The first thing I tell anybody asking me about The Marriage Plot is that I hate Madeleine Hanna. If I had thrown my book on the floor every time I wanted to bash her head in, I would have had no book to read by the end of the first part.
Madeleine Hanna is the kind of self-absorbed middle class brat who ruins lives just by acting selfish and convincing herself she is being generous. I am pretty sure I have slapped one of those girls before, at the very least because she “got bored” of yet another good guy who didn’t deserve to be treated like shit.
The two male co-protagonists Leonard and Mitchell move through time and space, but their lives are somehow always pivoting around Madeleine. In 1982 all three are graduating from Brown University and facing a unsure future during the 1980s recession.
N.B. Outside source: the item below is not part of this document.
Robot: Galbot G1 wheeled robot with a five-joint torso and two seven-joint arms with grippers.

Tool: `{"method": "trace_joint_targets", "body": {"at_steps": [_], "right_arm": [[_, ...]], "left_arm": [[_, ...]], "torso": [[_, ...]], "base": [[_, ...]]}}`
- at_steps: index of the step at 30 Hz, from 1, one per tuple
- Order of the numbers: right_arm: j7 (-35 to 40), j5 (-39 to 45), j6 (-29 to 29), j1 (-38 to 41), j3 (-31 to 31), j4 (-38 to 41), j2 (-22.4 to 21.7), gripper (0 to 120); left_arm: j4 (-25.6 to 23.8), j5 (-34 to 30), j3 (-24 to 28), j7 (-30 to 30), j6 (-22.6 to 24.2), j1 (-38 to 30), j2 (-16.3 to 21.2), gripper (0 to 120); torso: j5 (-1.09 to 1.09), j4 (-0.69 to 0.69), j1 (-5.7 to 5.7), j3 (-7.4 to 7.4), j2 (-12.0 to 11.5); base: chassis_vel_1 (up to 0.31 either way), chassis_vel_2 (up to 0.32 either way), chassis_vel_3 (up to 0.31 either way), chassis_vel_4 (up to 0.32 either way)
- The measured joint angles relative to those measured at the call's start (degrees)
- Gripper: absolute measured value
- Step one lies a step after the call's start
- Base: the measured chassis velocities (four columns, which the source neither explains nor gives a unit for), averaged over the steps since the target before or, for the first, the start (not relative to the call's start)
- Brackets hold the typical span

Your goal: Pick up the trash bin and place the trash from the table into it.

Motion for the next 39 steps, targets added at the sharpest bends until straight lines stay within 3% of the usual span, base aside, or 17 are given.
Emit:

Jumping back and forth in time, and often narrating the same event or period from different points of view, The Marriage Plot talks about love and suffering through the eyes of three people who are still trying to figure it out. Madeleine has no idea of what she wants to do with her life, but is slowly caving in to the pressures of her parents who want her to be perfect. Mitchell is essentially trying to find a path to sainthood, and running away from Madeleine at the same time. Leonard is, well, losing it.
A marriage plot of sorts ties the novel together: the two suitors try to get Madeleine, who has been analysing 19th century novels for years and has always separated fictional love and real life. But the story is bigger than that: the protagonists allow their lives to be turned upside down because of love, and make choices that are unsafe for themselves and for others.
They behave in a way that is timeless. They were born in the early ’60s, like my parents, but I had the distinct feeling of knowing them straight from the beginning of the novel. Despite the many differences between young adults of the ’80s and young adults of 2010, The Marriage Plot conveys perfectly the fact that certain dynamics repeat themselves over and over and no one ever learns from them.
2011, Farrar, Straus and Giroux. Goodreads.
Found via: The fact that everyone has been talking about it since it was published.
Suggested to: 20-somethings going through a life crisis. This will seriously mess you up.